В кабинете была ещё одна дверь, ведущая в другую комнату.
- Теперь у меня лаборатория и спальня в одном помещении, - Рикардо указал на дверь и вдруг вспыхнул, - да он бы и так умер! Когда-нибудь все умирают. Но не всем выпадает честь оказать услугу науке.
- Сандерс на подступах к крепости, Рикардо.
- Вот, значит, что…, - задумался тот и вынул из шкафчика бутылку бурбона и три стакана, - в тонких вопросах подобной направленности так запросто не разберёшься. Надо запереть дверь, приём на сегодня окончен.
Он вышел. Трутнев и Чарли переглянулись.
- А ещё он очень религиозен, - улыбнулся Чарли.
- Ну как? – спросил Рикардо, когда Чарли сделал внушительный глоток из своего стакана.
- На вкус как жизнь.
- Вот-вот. Как нашёл меня?
- Вчера я съездил к Руди разузнать об этом. Всё прошло вполне прилично, не без сатанизма, конечно, но в пределах разумного.
- Как он себя чувствует?
- Разум его отягощён существованием. Он по-прежнему плохо переносит жизнь.
- Ей-богу, не пойму, почему человек, всю жизнь употреблявший в пищу мясо, вдруг начинает переживать по поводу какого-то убиенного им кретина.
- В этот раз он скорее сокрушался насчёт предначертанного.
- Предначертанного? – взревел Рикардо, - этот Бог каждое утро встаёт с тем, чтобы всем нам что-нибудь предначертать. Если бы я встретил Бога, я сказал бы: «Да пошёл Ты».
Он перешёл на спокойный тон и пояснил, обращаясь отдельно к Трутневу:
- Мы с Богом недолюбливаем друг друга.
- Ну вот, завёл старую пластинку, - сказал Чарли.
- Пластинку? Подходящий момент, - Рикардо поднялся и поставил пластинку Накани Каан Кна «A homeless guy I know thinks you're assholes».
- О той норе, где вы живёте, рассказывают складные байки. Один говорит, это некий мировой заземлитель, чтобы не шарахнуло, и весь мир не полетел бы в тартарары. А то слишком большое напряжение в головах. Но болтовня та была из-за испарений из моей лаборатории. Хоть моя неуместная жизнь послужила бы хорошим обоснованием его речей, Бог свидетель. Небесный этот милиционер.

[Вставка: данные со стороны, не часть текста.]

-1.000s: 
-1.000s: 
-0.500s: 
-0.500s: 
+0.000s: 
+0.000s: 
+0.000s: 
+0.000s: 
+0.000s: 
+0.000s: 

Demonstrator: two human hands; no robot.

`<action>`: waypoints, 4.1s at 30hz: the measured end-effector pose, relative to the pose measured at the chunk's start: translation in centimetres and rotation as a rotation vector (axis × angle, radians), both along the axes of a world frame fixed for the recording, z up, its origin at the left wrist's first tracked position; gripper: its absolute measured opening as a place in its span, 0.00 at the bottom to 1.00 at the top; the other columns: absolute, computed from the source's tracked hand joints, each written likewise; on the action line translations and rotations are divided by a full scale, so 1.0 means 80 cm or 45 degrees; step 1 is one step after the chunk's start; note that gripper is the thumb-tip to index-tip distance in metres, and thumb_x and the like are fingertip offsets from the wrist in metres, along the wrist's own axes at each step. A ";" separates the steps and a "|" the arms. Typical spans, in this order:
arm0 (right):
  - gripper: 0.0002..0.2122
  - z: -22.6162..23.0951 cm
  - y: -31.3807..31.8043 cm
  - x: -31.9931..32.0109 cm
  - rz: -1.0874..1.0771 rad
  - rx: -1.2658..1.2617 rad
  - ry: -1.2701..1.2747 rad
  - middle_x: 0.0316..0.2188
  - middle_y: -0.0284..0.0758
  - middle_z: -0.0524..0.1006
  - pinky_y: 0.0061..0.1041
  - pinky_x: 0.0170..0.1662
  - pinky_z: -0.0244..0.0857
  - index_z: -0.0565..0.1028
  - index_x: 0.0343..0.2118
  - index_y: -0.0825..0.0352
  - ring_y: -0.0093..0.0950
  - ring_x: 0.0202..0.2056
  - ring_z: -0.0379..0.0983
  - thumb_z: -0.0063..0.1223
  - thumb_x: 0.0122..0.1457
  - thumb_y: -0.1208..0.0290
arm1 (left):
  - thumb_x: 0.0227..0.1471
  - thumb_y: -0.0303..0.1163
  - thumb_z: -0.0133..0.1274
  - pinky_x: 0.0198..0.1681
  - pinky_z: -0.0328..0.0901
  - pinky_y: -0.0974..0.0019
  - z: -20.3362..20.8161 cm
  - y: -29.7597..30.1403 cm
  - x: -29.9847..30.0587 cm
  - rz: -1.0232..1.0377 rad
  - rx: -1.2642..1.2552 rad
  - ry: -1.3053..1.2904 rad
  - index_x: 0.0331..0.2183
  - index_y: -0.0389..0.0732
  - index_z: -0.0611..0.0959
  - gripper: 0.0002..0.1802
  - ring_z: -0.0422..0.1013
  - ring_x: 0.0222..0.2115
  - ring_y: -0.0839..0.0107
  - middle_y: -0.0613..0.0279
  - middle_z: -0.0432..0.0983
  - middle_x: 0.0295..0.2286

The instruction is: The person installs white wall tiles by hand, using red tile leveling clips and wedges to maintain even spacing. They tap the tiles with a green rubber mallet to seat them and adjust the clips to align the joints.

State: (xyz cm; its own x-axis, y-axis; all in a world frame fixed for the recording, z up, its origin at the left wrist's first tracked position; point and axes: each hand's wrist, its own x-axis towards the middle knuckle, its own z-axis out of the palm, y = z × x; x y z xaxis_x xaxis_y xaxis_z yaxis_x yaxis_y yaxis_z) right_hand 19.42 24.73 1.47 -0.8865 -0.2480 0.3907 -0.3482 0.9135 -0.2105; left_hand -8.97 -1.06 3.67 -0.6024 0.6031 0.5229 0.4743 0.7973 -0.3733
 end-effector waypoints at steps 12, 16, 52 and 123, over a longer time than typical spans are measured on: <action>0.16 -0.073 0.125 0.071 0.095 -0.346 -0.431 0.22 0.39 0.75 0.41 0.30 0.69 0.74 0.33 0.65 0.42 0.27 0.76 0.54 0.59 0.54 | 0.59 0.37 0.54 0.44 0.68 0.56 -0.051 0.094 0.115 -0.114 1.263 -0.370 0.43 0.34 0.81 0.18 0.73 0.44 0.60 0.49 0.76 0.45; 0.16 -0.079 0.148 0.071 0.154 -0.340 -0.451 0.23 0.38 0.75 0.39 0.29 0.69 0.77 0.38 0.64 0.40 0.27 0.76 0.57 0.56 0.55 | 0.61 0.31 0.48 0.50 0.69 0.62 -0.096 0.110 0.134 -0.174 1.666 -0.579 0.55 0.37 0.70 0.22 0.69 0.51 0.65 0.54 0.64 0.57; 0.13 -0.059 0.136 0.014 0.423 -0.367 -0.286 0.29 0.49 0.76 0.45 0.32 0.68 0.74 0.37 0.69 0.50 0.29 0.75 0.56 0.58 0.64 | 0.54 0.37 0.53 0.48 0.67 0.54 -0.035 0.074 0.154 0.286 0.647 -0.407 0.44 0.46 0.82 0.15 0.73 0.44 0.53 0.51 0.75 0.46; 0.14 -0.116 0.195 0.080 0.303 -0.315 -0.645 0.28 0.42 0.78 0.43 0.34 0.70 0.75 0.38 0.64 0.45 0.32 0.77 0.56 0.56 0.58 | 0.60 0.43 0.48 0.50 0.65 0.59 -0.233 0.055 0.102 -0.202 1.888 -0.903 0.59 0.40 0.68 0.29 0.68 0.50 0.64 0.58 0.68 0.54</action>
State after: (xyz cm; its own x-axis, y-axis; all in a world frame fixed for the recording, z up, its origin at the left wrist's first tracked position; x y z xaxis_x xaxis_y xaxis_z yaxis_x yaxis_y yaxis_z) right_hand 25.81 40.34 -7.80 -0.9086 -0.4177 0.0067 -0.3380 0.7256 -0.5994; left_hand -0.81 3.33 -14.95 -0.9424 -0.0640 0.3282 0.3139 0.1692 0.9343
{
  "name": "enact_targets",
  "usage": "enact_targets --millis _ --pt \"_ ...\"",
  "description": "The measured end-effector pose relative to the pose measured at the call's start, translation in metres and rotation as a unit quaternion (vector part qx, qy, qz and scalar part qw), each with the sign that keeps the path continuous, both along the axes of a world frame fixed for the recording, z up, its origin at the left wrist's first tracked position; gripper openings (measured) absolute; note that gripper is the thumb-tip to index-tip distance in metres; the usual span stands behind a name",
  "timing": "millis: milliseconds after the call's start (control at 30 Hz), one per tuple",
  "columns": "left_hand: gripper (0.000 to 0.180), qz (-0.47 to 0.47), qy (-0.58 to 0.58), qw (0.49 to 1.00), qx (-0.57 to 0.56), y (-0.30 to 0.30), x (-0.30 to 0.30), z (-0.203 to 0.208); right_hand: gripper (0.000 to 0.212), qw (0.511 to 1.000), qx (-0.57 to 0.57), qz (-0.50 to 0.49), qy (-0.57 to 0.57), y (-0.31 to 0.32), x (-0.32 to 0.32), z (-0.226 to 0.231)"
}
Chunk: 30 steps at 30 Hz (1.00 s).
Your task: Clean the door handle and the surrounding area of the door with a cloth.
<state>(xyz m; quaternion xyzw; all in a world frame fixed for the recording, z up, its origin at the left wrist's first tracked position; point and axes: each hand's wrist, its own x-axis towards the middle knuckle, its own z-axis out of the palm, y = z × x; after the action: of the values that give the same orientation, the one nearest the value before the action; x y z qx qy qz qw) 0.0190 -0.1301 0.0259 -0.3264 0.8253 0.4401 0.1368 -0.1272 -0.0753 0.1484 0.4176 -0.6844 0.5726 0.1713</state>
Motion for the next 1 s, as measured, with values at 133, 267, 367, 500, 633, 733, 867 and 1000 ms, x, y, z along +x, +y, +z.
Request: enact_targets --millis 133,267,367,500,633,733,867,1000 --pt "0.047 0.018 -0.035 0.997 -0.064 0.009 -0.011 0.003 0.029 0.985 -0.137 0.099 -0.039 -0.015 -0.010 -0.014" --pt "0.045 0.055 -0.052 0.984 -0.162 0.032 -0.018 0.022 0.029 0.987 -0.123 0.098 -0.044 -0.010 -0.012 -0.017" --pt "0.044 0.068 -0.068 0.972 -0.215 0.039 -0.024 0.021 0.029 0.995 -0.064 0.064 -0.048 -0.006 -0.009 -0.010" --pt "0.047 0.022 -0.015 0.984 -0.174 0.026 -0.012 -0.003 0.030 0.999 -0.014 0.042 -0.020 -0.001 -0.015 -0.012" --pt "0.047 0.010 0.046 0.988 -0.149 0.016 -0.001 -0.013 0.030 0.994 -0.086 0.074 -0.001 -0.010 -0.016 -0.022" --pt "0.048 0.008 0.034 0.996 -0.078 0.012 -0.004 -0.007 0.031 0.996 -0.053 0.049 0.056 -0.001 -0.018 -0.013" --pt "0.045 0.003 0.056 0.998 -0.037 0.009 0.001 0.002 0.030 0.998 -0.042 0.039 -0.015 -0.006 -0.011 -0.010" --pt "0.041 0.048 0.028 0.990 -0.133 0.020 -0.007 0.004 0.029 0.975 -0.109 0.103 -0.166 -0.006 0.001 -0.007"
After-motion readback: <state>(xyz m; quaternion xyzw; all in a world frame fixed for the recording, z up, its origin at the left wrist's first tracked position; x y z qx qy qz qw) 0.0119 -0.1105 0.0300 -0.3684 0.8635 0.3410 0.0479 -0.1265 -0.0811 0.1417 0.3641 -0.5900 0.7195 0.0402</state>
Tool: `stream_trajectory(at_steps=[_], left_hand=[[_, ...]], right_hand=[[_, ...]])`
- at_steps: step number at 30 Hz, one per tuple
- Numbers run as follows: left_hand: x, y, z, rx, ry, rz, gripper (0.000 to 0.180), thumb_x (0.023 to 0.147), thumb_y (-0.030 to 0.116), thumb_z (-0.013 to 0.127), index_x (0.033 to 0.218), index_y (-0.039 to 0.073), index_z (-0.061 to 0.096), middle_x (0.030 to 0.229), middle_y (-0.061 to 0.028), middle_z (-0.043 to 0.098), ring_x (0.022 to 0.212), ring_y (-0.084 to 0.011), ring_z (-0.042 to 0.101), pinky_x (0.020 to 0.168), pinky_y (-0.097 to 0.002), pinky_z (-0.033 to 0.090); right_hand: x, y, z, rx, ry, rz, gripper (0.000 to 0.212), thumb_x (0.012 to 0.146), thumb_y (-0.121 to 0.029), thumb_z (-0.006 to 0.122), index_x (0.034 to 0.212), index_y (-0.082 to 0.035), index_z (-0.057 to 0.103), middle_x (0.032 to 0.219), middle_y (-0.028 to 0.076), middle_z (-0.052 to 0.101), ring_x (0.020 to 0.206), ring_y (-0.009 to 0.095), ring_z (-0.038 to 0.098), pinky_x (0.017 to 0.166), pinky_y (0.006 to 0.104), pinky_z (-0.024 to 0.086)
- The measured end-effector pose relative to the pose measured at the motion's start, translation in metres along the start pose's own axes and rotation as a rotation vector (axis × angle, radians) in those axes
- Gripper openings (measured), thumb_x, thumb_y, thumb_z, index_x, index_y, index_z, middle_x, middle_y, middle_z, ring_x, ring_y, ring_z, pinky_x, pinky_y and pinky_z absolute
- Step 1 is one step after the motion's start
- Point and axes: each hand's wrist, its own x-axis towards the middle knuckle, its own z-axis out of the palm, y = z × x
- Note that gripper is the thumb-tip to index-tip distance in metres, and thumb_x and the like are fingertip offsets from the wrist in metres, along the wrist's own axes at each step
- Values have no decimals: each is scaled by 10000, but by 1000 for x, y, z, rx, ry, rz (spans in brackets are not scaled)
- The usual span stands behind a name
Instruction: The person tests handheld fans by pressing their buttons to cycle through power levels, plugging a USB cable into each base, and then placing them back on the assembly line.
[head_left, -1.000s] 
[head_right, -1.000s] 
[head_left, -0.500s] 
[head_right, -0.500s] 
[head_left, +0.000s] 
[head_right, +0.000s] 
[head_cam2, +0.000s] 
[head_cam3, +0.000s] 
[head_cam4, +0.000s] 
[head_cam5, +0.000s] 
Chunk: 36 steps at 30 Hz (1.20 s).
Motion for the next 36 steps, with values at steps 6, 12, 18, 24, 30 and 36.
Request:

В общежитие в тот день они не вернулись. Как и в несколько последующих. Вместе с Рикардо они посетили множество заведений Москвы, в том числе и кардинально непохожее на другие «Разбитое Корыто» неоднократно открывало перед ними свои двери. Были произнесены такие выражения, как «Сатану тебе в штурманы» и «По мертвецу в ваши дома». Ночевали иногда в лаборатории у Рикардо.
- Пуховую подушку только не берите, - выдвинул тот единственное условие.
На его руке была татуировка, изображавшая классическую смерть в балахоне, только не с косой, а с воздушным шариком. Рикардо не мог уснуть без света, потому что в темноте ему начинало казаться, что вокруг повсюду свёкла, а это, безусловно, пугало.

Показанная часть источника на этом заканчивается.